Badge of Infamy | Page 6

Lester del Rey
with a staff of eighty. The publicity releases had gone out, and the Public Relations Lobby that handled news and education was paid to begin the greatest build-up any young genius ever had.
They celebrated that, with a little party of some four hundred people and reporters at Ryan's lodge in Canada. It was to be a gala weekend.
It was then that Baxter shot himself.
Baxter had been Feldman's closest friend in the Lobby. He'd come along to handle press relations and had gotten romantic about the countryside, never having been out of a city before. He hired a guide and went hunting, eighty miles beyond the last outpost of civilization. Somehow, he got his hand on a gun, though only guides were supposed to touch them, managed to overcome its safety devices, and then pulled the trigger with the gun pointed the wrong way.
Chris, Feldman and Harnett from Public Relations had accompanied him on the trip.
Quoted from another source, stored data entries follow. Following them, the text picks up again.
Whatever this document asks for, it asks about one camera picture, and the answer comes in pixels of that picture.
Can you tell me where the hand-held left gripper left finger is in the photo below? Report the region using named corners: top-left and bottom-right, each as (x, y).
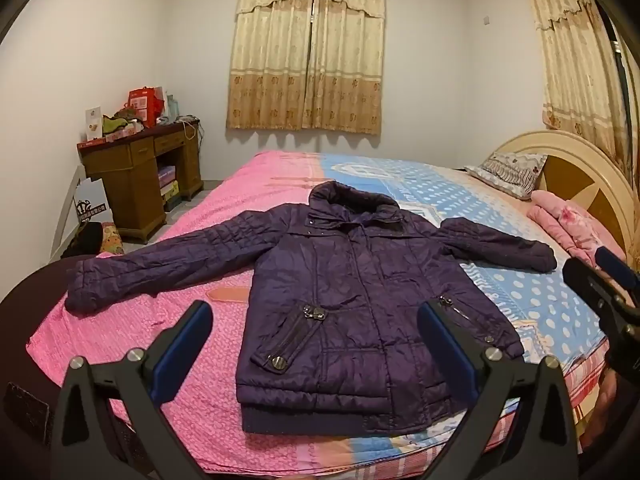
top-left (50, 300), bottom-right (215, 480)

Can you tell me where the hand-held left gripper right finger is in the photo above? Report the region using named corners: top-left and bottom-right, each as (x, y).
top-left (417, 301), bottom-right (593, 480)

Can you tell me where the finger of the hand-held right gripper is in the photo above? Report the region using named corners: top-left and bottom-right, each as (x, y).
top-left (562, 259), bottom-right (632, 341)
top-left (595, 246), bottom-right (640, 306)

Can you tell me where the purple quilted jacket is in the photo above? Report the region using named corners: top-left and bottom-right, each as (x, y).
top-left (65, 181), bottom-right (558, 436)

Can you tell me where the pink folded quilt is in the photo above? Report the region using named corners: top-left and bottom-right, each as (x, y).
top-left (527, 190), bottom-right (626, 268)

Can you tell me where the beige wooden headboard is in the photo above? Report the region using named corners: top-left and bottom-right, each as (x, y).
top-left (492, 130), bottom-right (636, 261)

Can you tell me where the bed with pink blue sheet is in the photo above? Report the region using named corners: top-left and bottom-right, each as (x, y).
top-left (27, 150), bottom-right (626, 480)

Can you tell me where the floral cushion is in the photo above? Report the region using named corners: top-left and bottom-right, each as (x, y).
top-left (99, 223), bottom-right (126, 256)

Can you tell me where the striped floral pillow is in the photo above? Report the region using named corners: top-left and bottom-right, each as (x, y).
top-left (465, 151), bottom-right (548, 201)

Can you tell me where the black bag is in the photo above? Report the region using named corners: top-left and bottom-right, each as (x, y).
top-left (61, 221), bottom-right (104, 259)

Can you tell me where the dark round furniture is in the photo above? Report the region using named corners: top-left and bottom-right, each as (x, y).
top-left (0, 255), bottom-right (96, 471)

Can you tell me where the brown wooden desk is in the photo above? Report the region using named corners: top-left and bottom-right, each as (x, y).
top-left (76, 119), bottom-right (203, 245)

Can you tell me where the white paper bag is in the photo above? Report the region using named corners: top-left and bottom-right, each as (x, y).
top-left (74, 177), bottom-right (119, 241)

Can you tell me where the beige patterned curtain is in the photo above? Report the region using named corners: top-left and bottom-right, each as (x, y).
top-left (522, 0), bottom-right (633, 176)
top-left (226, 0), bottom-right (387, 137)

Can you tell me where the flat red box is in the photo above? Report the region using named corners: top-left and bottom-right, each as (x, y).
top-left (77, 127), bottom-right (147, 149)

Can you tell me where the green cloth bundle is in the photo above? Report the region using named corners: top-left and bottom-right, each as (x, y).
top-left (102, 112), bottom-right (142, 136)

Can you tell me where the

They were sitting in a nearby car while Feldman enjoyed the scenery, Chris made further plans, and Harnett gathered material. There was also a photographer and writer, but they hadn't been introduced by name.
Feldman reached Baxter first. The man was moaning and scared, and he was bleeding profusely. Only a miracle had saved him from instant death. The bullet had struck a rib, been deflected and robbed of some of its energy, and had barely reached the heart. But it had pierced the pericardium, as best Feldman could guess, and it could be fatal at any moment.
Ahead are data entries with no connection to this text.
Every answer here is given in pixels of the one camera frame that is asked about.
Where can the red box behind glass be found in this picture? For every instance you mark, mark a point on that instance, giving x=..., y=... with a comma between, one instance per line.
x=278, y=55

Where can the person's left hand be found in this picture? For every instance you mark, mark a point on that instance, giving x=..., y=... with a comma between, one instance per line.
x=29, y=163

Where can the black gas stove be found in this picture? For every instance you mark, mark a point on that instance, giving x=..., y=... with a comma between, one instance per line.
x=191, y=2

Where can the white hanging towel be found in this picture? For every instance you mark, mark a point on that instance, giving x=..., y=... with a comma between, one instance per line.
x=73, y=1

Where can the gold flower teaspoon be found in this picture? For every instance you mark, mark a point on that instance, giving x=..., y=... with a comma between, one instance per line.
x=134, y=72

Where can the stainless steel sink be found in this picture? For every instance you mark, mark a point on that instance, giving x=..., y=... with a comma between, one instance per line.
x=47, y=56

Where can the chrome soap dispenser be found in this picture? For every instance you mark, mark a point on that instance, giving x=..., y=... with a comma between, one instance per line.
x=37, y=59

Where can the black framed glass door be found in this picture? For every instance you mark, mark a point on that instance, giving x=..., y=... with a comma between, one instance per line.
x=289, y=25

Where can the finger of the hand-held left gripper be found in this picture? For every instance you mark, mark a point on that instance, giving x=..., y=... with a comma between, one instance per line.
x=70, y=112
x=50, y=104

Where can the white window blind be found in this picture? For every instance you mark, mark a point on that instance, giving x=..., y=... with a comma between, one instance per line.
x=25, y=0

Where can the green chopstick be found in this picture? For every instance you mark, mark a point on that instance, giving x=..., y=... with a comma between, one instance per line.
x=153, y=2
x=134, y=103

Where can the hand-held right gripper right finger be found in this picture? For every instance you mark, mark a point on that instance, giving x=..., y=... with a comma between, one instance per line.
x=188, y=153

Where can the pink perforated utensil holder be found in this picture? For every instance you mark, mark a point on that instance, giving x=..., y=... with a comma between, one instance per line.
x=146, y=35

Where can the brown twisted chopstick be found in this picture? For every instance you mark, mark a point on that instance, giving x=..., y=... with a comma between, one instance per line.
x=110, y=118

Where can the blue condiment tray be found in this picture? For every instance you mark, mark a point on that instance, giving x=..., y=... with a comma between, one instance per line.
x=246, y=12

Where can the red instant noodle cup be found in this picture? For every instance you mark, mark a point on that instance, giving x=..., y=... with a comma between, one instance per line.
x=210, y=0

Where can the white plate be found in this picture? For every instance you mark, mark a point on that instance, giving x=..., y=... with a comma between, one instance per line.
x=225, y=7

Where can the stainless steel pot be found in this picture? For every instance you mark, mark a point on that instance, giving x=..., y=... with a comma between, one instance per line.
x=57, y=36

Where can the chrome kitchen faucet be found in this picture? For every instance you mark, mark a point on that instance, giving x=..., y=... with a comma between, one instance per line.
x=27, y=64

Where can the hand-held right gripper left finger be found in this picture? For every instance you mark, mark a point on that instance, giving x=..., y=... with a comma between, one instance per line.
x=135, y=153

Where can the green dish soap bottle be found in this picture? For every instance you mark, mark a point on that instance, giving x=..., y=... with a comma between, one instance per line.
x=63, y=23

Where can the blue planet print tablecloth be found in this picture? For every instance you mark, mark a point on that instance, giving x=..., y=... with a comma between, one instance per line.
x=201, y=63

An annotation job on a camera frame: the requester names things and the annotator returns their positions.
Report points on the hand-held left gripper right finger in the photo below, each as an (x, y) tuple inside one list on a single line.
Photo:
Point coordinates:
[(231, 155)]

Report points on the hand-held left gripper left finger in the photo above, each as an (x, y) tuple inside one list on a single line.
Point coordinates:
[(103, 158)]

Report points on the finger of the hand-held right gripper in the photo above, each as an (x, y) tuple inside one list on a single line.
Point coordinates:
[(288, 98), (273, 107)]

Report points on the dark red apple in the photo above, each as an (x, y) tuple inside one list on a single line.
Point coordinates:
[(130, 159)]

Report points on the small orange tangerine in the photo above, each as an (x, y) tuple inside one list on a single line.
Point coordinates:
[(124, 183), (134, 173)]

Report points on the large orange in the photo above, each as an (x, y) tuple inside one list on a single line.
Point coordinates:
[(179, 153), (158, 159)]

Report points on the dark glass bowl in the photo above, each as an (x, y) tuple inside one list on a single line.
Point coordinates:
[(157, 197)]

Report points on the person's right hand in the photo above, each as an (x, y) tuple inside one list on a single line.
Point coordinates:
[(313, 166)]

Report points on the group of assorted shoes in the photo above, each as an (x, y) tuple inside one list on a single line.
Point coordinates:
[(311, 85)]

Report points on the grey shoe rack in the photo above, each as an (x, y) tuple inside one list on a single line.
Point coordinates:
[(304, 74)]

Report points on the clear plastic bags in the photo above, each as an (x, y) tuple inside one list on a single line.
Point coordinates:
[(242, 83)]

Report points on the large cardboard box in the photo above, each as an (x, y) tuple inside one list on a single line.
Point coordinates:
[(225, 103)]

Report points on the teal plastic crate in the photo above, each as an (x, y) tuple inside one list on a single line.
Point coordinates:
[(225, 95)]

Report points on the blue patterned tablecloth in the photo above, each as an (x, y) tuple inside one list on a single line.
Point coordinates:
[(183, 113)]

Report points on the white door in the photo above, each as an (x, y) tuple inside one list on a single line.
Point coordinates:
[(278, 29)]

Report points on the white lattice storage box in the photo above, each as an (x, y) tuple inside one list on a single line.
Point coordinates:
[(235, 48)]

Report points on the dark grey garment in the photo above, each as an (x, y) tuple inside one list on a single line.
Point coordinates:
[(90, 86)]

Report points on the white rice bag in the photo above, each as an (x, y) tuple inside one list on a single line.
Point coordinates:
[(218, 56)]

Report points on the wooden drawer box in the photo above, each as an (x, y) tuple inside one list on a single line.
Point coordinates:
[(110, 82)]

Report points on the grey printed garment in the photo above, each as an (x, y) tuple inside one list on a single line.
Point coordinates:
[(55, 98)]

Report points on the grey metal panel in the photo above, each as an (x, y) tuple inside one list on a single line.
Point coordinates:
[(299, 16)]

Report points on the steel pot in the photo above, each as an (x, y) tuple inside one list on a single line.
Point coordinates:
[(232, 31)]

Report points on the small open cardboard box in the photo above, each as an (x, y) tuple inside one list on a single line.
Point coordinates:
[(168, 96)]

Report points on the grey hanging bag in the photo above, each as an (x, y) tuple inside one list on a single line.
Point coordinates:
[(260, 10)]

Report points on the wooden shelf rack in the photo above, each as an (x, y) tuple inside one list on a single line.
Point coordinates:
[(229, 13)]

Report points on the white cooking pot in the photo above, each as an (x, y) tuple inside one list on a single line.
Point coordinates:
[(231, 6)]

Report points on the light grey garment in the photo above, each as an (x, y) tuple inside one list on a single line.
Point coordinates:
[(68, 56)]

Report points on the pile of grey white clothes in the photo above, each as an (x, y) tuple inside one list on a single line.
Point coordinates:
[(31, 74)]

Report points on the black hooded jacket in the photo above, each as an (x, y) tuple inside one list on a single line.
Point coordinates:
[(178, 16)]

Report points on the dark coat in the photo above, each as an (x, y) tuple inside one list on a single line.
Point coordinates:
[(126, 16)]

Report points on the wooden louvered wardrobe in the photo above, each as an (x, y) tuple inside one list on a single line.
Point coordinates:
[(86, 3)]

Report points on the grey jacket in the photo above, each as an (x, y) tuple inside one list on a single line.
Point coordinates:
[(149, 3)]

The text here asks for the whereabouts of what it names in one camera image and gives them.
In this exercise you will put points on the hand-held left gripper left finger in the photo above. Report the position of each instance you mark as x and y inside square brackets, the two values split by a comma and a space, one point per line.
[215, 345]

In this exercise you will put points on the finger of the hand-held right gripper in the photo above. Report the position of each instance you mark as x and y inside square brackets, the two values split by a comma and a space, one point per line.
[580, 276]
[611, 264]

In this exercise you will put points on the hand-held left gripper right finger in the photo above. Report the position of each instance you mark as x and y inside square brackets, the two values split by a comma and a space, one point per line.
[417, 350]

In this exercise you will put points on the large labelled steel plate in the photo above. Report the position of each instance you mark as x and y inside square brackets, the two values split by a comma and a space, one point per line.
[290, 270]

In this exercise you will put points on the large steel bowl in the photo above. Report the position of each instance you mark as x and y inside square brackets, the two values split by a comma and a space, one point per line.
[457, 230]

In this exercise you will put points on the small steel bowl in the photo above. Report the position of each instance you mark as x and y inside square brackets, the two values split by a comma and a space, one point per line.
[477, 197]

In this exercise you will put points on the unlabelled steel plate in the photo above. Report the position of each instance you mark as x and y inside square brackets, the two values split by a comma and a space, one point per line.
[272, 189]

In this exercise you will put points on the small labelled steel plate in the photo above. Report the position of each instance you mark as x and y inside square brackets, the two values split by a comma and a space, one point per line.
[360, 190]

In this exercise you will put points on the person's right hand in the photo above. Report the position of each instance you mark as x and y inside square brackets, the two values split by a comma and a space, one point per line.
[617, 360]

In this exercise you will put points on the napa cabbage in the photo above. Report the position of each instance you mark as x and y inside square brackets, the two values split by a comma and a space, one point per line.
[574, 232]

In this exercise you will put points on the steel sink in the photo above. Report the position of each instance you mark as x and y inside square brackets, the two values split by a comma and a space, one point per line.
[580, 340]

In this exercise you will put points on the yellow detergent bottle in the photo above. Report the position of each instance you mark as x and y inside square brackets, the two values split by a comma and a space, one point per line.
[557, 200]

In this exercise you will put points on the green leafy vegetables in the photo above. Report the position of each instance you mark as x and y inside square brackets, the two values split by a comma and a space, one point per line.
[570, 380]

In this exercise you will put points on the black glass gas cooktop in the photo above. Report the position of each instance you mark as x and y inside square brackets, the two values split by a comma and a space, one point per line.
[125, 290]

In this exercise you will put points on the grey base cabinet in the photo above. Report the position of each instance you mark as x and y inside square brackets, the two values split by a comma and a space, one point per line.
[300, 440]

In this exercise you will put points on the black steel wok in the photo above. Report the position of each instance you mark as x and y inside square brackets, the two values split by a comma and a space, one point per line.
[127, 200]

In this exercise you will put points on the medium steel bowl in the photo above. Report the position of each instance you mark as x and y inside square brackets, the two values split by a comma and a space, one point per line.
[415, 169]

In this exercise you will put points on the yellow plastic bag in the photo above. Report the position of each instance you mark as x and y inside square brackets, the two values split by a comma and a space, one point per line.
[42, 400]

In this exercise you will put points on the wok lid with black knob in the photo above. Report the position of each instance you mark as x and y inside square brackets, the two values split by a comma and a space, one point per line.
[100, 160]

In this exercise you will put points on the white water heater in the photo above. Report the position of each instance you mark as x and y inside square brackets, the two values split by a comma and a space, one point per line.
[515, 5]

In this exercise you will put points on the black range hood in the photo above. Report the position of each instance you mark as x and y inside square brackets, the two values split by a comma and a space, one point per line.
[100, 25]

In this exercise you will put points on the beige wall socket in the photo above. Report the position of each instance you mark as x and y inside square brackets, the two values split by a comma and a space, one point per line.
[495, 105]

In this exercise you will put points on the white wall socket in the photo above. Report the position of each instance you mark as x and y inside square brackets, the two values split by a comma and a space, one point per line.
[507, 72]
He'd reached for a probe without thinking. Chris knocked his hand aside.
She was right, of course. He couldn't operate outside a hospital. But they had no phone in the lodge where the guide lived and no way to summon an ambulance. They'd have to drive Baxter back in the car, which would almost certainly result in his death.
When Feldman seemed uncertain, Harnett had given his warning in a low but vehement voice. "You touch him, Dan, and I'll spread it in every one of our media. I'll have to. It's the only way to retain public confidence. There'd be a leak, with all the guides and others here, and we can't afford that. I like you--you have color. But touch that wound and I'll crucify you."
Chris added her own threats. She'd spent years making him the outlet for all her ambitions, denied because women were still only second-rate members of Medical Lobby. She couldn't let it go now. And she was probably genuinely shocked.
Baxter groaned again and started to bleed more profusely.
There wasn't much equipment. Feldman operated with a pocketknife sterilized in a bottle of expensive Scotch and only anodyne tablets in place of anesthesia. He got the bullet out and sewed up the wound with a bit of surgical thread he'd been using to tie up a torn good-luck emblem. The photographer and writer recorded the whole thing. Chris swore harshly and beat her fists against the bole of a tree. But Baxter lived. He recovered completely, and was shocked at the heinous thing that had been done to him.
They crucified Feldman.

III
Spaceman
Most crewmen lived rough, ugly lives--and usually, short ones. Passengers and officers on the big tubs were given the equivalent of gravity in spinning compartments, but the crews rode "free". The lucky crewmen lived through their accidents, got space-stomach now and then, and recovered. Nobody cared about the others.
Feldman's ticket was work-stamped for the Navaho, and nobody questioned his identity. He suffered through the agony of acceleration on the shuttle up to the orbital station, then was sick as acceleration stopped. But he was able to control himself enough to follow other crewmen down a hall of the station toward the Navaho. The big ships never touched a planet, always docking at the stations.
A checker met the crew and reached for their badges. He barely glanced at them, punched a mark for each on his checkoff sheet, and handed them back. "Deckmen forward, tubemen to the rear," he ordered. "Navaho blasts in fifteen minutes. Hey, you! You're tubes."
Feldman grunted. He should have expected it. Tubemen had the lowest lot of all the crew. Between the killing work, the heat of the tubes, and occasional doses of radiation, their lives weren't worth the metal value of their tickets.
He began pulling himself clumsily along a shaft, dodging freight the loaders were tossing from hand to hand. A bag hit his head, drawing blood, and another caught him in the groin.
"Watch it, bo," a loader yelled at him. "You dent that bag and they'll brig you. Cantcha see it's got a special courtesy stripe?"
It had a brilliant green stripe, he saw. It also had a name, printed in block letters that shouted their identity before he could read the words. Dr. Christina Ryan, Southport, Mars.